*** Supplied material Section Begins ***

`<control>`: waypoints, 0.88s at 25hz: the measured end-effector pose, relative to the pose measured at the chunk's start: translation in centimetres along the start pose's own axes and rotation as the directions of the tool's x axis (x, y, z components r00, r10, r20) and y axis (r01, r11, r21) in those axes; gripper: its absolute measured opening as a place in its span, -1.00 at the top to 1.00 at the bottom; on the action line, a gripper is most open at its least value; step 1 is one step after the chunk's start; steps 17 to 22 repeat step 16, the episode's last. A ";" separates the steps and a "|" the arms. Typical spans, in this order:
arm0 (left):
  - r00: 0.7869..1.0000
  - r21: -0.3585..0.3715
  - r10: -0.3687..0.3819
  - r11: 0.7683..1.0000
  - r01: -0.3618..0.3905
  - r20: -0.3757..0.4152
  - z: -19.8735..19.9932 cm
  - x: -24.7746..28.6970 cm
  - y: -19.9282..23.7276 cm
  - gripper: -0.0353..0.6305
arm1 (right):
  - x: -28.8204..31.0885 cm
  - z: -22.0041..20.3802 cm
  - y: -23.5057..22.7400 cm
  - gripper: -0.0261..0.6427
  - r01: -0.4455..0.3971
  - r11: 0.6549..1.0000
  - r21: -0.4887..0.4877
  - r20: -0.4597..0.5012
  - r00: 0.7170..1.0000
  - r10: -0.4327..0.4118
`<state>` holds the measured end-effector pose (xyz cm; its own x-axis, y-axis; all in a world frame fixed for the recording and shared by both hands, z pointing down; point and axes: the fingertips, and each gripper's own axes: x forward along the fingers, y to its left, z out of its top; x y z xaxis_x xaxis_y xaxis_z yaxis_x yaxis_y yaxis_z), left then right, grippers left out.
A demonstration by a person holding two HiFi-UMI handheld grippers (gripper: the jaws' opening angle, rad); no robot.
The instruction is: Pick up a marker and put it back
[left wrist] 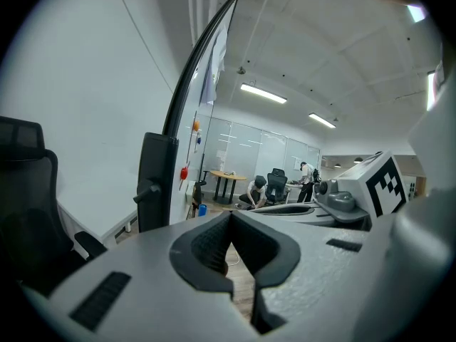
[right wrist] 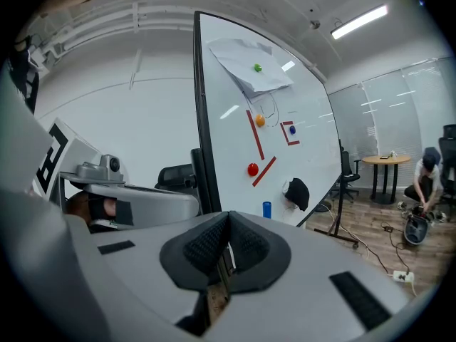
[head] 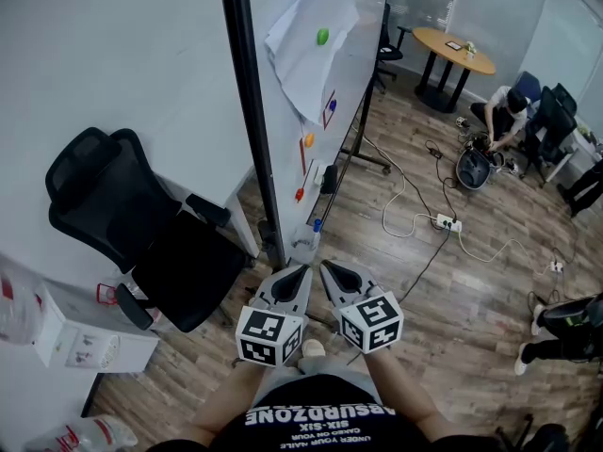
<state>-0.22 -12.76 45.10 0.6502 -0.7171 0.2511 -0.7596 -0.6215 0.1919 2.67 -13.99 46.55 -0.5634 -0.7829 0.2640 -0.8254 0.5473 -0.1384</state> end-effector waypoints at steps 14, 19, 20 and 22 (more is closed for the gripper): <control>1.000 0.003 -0.013 1.000 0.013 -0.001 0.0 0.2 -0.4 0.88 | -0.3 0.3 -0.1 0.93 0.012 1.000 -0.006 0.005 1.000 -0.012; 1.000 0.004 -0.014 1.000 0.014 -0.002 0.0 0.1 -0.4 0.88 | -0.3 0.4 0.0 0.93 0.014 1.000 -0.009 0.006 1.000 -0.014; 1.000 0.004 -0.014 1.000 0.014 -0.002 0.0 0.1 -0.4 0.88 | -0.3 0.4 0.0 0.93 0.014 1.000 -0.009 0.006 1.000 -0.014; 1.000 0.004 -0.014 1.000 0.014 -0.002 0.0 0.1 -0.4 0.88 | -0.3 0.4 0.0 0.93 0.014 1.000 -0.009 0.006 1.000 -0.014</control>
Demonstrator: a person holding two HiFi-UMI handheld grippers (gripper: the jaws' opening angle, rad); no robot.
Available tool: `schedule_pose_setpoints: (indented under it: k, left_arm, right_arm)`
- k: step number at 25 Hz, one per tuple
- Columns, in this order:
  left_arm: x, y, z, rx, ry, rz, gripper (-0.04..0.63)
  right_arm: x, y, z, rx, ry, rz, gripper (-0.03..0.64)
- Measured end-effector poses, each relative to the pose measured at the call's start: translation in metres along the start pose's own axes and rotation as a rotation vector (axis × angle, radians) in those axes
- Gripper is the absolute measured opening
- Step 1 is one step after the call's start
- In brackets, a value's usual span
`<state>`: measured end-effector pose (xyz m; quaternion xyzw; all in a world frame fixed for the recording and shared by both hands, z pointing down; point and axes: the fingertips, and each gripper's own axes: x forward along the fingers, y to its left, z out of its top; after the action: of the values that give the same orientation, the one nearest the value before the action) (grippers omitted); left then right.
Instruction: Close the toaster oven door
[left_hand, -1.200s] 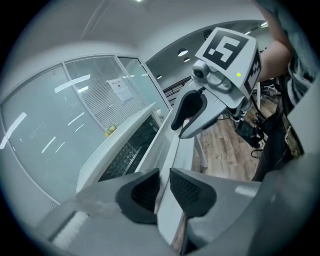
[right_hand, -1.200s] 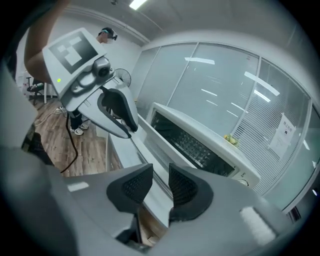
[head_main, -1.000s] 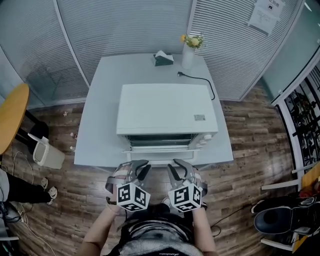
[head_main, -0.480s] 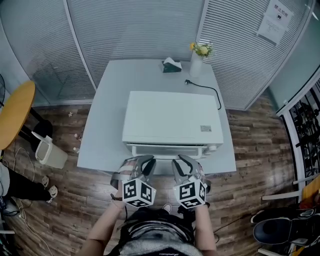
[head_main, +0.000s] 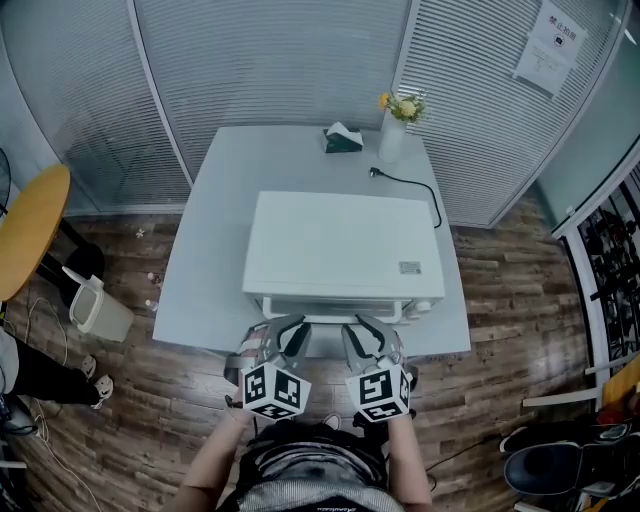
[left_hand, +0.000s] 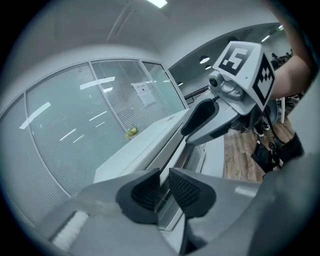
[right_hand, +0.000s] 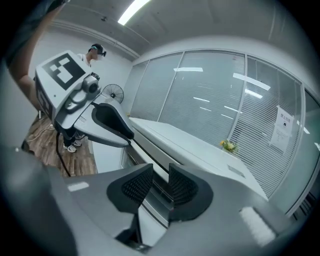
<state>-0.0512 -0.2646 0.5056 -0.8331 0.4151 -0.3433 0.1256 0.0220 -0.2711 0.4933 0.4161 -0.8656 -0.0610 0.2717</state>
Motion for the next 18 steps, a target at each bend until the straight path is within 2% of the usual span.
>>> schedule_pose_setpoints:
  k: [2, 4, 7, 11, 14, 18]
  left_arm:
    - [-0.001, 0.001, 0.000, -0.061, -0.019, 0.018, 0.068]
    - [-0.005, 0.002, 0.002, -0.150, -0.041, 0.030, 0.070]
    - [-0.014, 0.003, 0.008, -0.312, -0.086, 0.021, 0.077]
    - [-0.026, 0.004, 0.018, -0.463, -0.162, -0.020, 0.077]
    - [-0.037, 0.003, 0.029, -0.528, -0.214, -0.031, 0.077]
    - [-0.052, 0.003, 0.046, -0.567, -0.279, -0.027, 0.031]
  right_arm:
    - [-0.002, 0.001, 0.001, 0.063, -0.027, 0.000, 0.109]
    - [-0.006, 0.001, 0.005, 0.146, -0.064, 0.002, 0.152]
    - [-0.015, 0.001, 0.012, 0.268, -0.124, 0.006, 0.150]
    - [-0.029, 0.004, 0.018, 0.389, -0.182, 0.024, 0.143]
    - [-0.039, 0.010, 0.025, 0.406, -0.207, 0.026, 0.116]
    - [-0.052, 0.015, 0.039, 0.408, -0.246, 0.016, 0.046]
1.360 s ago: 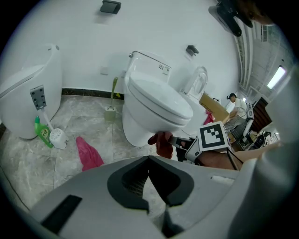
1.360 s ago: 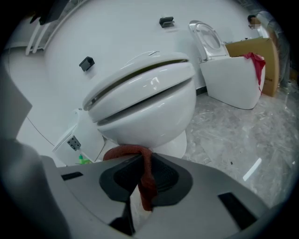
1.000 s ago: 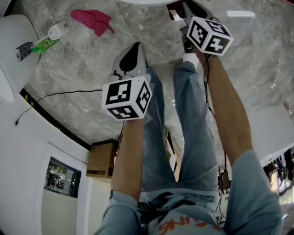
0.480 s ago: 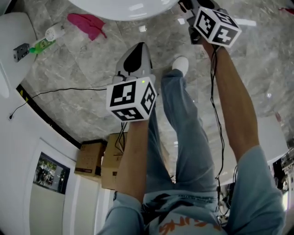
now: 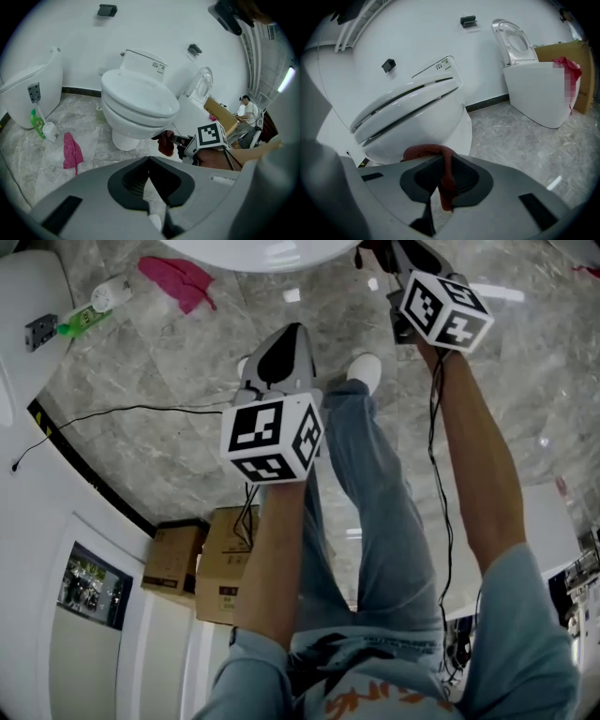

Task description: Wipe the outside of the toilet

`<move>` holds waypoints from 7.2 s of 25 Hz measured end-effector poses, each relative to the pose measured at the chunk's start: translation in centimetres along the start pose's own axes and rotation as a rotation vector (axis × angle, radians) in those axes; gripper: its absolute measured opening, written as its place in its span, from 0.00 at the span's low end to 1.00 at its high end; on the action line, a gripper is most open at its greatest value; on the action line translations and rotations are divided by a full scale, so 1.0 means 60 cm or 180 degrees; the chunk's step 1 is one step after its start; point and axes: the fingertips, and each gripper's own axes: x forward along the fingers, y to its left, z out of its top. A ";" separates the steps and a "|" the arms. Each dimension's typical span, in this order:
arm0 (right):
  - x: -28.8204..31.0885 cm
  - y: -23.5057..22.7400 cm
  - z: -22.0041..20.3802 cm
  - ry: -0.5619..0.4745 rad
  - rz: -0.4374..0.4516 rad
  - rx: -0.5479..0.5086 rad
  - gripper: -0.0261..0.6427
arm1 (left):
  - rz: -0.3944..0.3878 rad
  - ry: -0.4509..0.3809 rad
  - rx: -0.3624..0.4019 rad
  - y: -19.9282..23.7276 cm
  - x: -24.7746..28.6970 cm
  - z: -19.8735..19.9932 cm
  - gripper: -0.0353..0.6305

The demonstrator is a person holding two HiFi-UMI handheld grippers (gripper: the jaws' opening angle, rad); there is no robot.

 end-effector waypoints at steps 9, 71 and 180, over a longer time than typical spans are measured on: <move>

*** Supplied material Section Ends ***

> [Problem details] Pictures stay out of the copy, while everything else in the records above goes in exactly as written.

> [Solution for this problem]
`<control>`: waypoints, 0.88s at 25hz: the measured end-effector pose, relative to the pose measured at the chunk's start: translation in centimetres along the start pose's own axes and rotation as the directions of the tool's x axis (x, y, z components r00, r10, r20) and y axis (r01, r11, r21) in those axes; gripper: its absolute measured opening as a place in its span, -1.00 at the top to 1.00 at the bottom; on the action line, a gripper is most open at its least value; step 1 is one step after the chunk's start; steps 17 to 22 repeat step 16, the episode's last. A ";" separates the steps and a "|" the arms. Typical spans, in this order:
arm0 (left):
  - r00: 0.7869..1.0000
  - r21: -0.3585..0.3715
  - r10: -0.3687..0.3819
  - r11: 0.7683..1.0000
  - r01: -0.3618..0.3905
  - r20: -0.3757..0.4152
  - z: -19.8735..19.9932 cm
  - x: -24.7746..28.6970 cm
  - y: -19.9282..23.7276 cm
  - gripper: -0.0353..0.6305
arm1 (right):
  - x: -28.8204..31.0885 cm
  - z: -22.0041..20.3802 cm
  - y: -23.5057..22.7400 cm
  - gripper: -0.0261..0.6427
  - r01: -0.4455..0.3971
  - r11: 0.6549..1.0000
  - r21: -0.4887..0.4877
  - r20: -0.4597..0.5012
  - r00: 0.7170..1.0000
  - r10: -0.4327..0.4118
`<state>` holds the measured end-effector pose (xyz cm; its own x-axis, y-axis; all in a world frame fixed for the recording and shared by both hands, z pointing down; point and axes: the fingertips, and each gripper's own axes: x forward along the fingers, y to its left, z out of its top; x y z xaxis_x xaxis_y xaxis_z yaxis_x yaxis_y yaxis_z), left then right, grippers left out.
A demonstration by a person holding two HiFi-UMI handheld grippers (gripper: the jaws' opening angle, rad); no robot.
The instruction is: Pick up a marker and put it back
[left wrist] 
[right wrist] 
[head] 
<state>-0.22 -12.76 45.10 0.6502 -0.7171 0.2511 -0.7596 -0.6215 0.1919 2.67 -13.99 46.55 -0.5634 -0.7829 0.2640 -0.8254 0.5473 -0.1384</state> end-effector waypoints at steps 14, 19, 20 and 22 (more is closed for the gripper): <control>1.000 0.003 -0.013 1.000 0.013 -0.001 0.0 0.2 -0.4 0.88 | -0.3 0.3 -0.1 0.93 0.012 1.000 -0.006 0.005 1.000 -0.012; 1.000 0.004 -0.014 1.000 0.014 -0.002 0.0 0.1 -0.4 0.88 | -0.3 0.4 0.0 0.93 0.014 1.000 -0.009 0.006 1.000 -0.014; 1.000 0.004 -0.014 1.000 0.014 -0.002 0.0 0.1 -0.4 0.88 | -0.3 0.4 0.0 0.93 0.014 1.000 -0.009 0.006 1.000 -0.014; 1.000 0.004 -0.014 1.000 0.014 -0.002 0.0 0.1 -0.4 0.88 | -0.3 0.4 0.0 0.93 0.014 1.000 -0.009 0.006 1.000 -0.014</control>
Demonstrator: a person holding two HiFi-UMI handheld grippers (gripper: the jaws' opening angle, rad); no robot.
Available tool: `schedule_pose_setpoints: (indented under it: k, left_arm, right_arm)`
- k: step number at 25 Hz, one per tuple
- Columns, in this order:
  left_arm: x, y, z, rx, ry, rz, gripper (-0.04..0.63)
  right_arm: x, y, z, rx, ry, rz, gripper (-0.03..0.64)
- Measured end-effector poses, each relative to the pose measured at the call's start: translation in metres along the start pose's own axes and rotation as a rotation vector (axis × angle, radians) in those axes
- Gripper is the absolute measured opening
- Step 1 is one step after the call's start
- In brackets, a value's usual span
`<state>`: measured end-effector pose (xyz m; quaternion xyzw; all in a world frame fixed for the recording and shared by both hands, z pointing down; point and axes: the fingertips, and each gripper's own axes: x forward along the fingers, y to its left, z out of its top; after the action: of the values that give the same orientation, the one nearest the value before the action) (grippers omitted); left then right.
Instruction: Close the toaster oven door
[left_hand, -1.200s] 
[right_hand, -1.200s] 
[head_main, -1.000s] 
[head_main, -0.480s] 
[head_main, +0.000s] 
[left_hand, +0.000s] 
[right_hand, +0.000s] 
<state>-0.0512 -0.2646 0.5056 -0.8331 0.4151 -0.3433 0.1256 0.0220 -0.2711 0.4933 0.4161 -0.8656 -0.0610 0.2717</state>
Motion for the next 18 steps, a target at each bend until the straight path is within 2% of the usual span.
>>> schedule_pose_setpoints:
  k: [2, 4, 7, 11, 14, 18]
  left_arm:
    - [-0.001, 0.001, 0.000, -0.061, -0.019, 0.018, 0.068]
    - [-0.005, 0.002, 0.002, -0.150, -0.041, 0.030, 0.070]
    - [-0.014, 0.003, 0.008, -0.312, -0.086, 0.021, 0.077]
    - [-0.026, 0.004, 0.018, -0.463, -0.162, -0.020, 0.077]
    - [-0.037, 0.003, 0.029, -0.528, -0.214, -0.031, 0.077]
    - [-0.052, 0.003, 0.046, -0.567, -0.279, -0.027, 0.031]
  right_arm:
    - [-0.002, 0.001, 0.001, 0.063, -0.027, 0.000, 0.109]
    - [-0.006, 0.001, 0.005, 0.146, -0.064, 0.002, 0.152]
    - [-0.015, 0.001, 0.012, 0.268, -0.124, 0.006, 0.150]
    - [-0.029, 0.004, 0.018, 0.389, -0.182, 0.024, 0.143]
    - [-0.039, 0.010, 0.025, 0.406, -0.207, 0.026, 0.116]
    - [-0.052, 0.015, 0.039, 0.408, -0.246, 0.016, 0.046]
1.360 s ago: 
1.360 s ago: 
1.000 s ago: 
0.480 s ago: 
now: 

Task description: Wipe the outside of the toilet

`<move>` holds waypoints from 7.2 s of 25 Hz measured end-effector poses, each relative to the pose measured at the chunk's start: translation in centimetres along the start pose's own axes and rotation as a rotation vector (axis × angle, radians) in those axes; gripper: its absolute measured opening, written as its place in its span, from 0.00 at the span's low end to 1.00 at its high end; on the action line, a gripper is most open at its greatest value; on the action line translations and rotations are divided by a full scale, so 1.0 means 60 cm or 180 degrees; the chunk's step 1 is one step after its start; point and axes: the fingertips, and each gripper's own axes: x forward along the fingers, y to its left, z out of its top. A ";" separates the steps and a "|" the arms. Each dimension's typical span, in this order:
arm0 (right):
  - x: -28.8204..31.0885 cm
  - y: -23.5057..22.7400 cm
  - z: -22.0041..20.3802 cm
  - ry: -0.5619..0.4745 rad
  - rz: -0.4374..0.4516 rad
  - rx: -0.5479..0.5086 rad
  - gripper: -0.0261..0.6427
arm1 (left):
  - rz: -0.3944..0.3878 rad
  - ry: -0.4509..0.3809 rad
  - rx: -0.3624..0.4019 rad
  - y: -19.9282..23.7276 cm
  - x: -24.7746..28.6970 cm
  - z: -19.8735..19.9932 cm
  - gripper: -0.0353..0.6305

The demonstrator is a person holding two HiFi-UMI handheld grippers (gripper: the jaws' opening angle, rad); there is no robot.

 end-effector waypoints at steps 9, 71 and 180, over a longer time than typical spans are measured on: <move>

The exercise is now finished.